Air Max Plus is kind of the ultimate “designer” Nike silhouette. It was always the most expensive shoe that was maybe associated with people who did naughty things… The designer of that shoe [Sean McDowell], it was like his first week on the job, and before Nike he was living in Miami drawing tons of photos of sunsets in his sketchbook. He had all these sketches of palm trees swaying, wrapping and ripping, and these were the inspiration for the shoe’s design. These [the Air Max Plus’ TPU overlays] serve as the palm trees.

This particular shoe was very much inspired by iconic nature elements, which is what I like. When you think of Miami you think of palm trees in this really graphic sense, and a lot of my aesthetic is this like, garish or a pop art stance of nature. By using palm trees as a way to support your foot is so interesting. 

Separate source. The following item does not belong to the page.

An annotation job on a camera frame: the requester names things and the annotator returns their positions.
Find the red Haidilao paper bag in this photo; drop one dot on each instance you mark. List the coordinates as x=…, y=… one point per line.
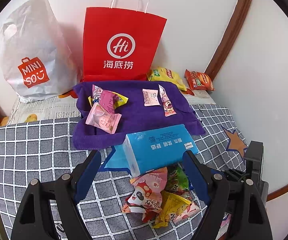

Another thing is that the designer was quite new, and as you can see here [points to Air Max Plus] the Swoosh is drawn incorrectly. He put the line on the inside and he drew the tail out too far — there’s some naivety that a new designer brings with new energy into a shoe. 

Sometimes the best designs are the ones that are not overworked. Overworking ruins design, a lot, because it’s hard to know when to stop and keep things really fresh. To me, [the Air Max Plus] always seemed the most architecturally forward shoe.

Which is ironic, given it’s inspired by the palm tree.

Well, who do you think has the best design? Nature. Humans are better designers than nature? Never. Everything comes from nature. We’re trying to learn. We only know so little.

How does nature inspire you? Is there a correlation between nature and footwear?

I find that I’m always stopping at these microenvironment moments. In Florida, they have the ficus tree, and how it grows is that it strangles a living tree and uses that tree as the form of its architecture. It kills it and lattices itself around it. I love to admire the savagery of nature, and how nature uses tactics to survive.

I’m always going between nature’s habits and human habits [in my work]. Particularly with my point of view of being a New Yorker, the urban environment and man-built environment is so pervasive, it’s always been the kind of “natural” environment, while parks and open spaces are procured spaces. It’s the space that has had so much intervention to survive, so I’ve always had this inverse relationship with nature and built. 

Can the sneaker industry learn anything from you or nature?

I hope that we can have more adaptability with clothing and shoes in general. I really can’t unlearn seeing a shoe as a planter, or that I keep my pencils in my shoes. I use things for so many multi-purposes, in the city we live in such a small space… I wonder if we can move towards products that have more evolution to them, or levels to it. You wore out the shoe, as a shoe, but what’s the next evolution? 

You do that yourself. If a shoe is bombed out, you then have the base for a planter, or something multipurpose, right?

We need to stop thinking of something as use it, beat it, it’s trash. Or that they only serve one use. Things can have such a longer life cycle and can constantly transform. I think the end users are being really creative — from what I am seeing, creators are pushing things forwards. I would push that some of these shoe companies could build in some intention — not only “We make stuff from recycled materials,” I’m not talking about that (even if it’s a good step). Create longer lives for products and have them become different things.